- [WHAT NEEDS TO BE DONE] Within these entries, which lines include the string "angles"? Copy each one.

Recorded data
——————
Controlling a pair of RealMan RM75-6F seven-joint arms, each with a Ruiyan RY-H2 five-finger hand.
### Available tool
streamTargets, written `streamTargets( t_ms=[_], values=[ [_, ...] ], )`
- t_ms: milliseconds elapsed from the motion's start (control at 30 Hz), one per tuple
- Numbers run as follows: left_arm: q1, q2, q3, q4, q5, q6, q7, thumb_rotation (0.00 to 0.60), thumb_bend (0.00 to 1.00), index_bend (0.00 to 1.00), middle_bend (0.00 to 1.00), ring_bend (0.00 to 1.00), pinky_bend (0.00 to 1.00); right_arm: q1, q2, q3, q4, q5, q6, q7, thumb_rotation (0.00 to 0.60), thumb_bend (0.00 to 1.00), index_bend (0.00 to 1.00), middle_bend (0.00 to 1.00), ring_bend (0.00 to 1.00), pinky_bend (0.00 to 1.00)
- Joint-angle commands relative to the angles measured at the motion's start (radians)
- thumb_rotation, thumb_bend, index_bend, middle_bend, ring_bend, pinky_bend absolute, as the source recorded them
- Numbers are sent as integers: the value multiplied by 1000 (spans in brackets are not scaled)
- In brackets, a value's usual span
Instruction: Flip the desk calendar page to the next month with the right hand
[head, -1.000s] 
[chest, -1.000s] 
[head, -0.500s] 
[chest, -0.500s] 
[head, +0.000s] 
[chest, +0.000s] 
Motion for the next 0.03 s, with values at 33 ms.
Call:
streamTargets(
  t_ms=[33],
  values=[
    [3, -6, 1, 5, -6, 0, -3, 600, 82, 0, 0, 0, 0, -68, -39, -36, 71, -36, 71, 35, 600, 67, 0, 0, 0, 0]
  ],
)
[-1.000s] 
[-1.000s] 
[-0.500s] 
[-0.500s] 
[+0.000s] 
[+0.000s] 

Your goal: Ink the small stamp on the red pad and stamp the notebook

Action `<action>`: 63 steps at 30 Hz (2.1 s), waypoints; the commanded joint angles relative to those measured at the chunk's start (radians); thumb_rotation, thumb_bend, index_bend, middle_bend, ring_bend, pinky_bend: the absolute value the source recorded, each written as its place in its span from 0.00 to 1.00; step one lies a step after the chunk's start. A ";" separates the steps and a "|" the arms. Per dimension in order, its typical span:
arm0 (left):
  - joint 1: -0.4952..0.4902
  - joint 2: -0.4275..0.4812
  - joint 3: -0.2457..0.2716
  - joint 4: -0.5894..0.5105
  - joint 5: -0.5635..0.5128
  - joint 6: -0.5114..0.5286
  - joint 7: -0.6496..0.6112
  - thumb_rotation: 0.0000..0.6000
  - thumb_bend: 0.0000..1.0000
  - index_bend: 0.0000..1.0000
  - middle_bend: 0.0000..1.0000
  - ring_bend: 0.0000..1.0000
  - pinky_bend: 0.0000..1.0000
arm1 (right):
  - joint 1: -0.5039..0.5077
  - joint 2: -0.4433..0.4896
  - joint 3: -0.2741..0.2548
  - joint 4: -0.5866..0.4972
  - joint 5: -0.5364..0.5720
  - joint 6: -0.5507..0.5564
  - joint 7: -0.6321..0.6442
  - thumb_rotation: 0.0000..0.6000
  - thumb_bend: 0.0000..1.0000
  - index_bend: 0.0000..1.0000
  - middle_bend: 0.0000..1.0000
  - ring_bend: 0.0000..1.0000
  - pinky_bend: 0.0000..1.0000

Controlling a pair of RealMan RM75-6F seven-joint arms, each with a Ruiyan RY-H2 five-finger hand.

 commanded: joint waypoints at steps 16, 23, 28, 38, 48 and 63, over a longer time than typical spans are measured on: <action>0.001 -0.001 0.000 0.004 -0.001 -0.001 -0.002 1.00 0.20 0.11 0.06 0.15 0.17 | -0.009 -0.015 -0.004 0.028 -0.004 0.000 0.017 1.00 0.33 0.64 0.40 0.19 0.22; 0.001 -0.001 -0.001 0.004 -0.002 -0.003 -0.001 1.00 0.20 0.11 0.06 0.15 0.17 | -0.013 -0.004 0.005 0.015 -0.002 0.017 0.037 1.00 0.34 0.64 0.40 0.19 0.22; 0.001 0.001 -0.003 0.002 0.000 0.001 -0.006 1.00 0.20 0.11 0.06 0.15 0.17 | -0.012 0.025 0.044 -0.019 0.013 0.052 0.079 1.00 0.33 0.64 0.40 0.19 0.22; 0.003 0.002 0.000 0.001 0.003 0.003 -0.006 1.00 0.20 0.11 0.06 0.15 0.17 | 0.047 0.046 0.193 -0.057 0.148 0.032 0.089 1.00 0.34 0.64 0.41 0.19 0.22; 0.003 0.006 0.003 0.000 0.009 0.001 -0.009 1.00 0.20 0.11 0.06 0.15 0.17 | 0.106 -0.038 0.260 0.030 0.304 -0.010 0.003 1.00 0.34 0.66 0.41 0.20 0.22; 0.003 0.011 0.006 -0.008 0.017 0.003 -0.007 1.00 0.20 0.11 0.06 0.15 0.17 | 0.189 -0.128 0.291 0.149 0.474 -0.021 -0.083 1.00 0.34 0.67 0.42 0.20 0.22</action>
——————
- [TASK RESPONSE]
- Joint-angle commands relative to the angles measured at the motion's start (radians)
Action `<action>`: 63 steps at 30 Hz (2.1 s), waypoints; the commanded joint angles relative to those measured at the chunk's start (radians); thumb_rotation, thumb_bend, index_bend, middle_bend, ring_bend, pinky_bend: the absolute value the source recorded, each written as its place in its span from 0.00 to 1.00; step one lies a step after the chunk's start. A ";" separates the steps and a "|" the arms. Per dimension in order, its typical span:

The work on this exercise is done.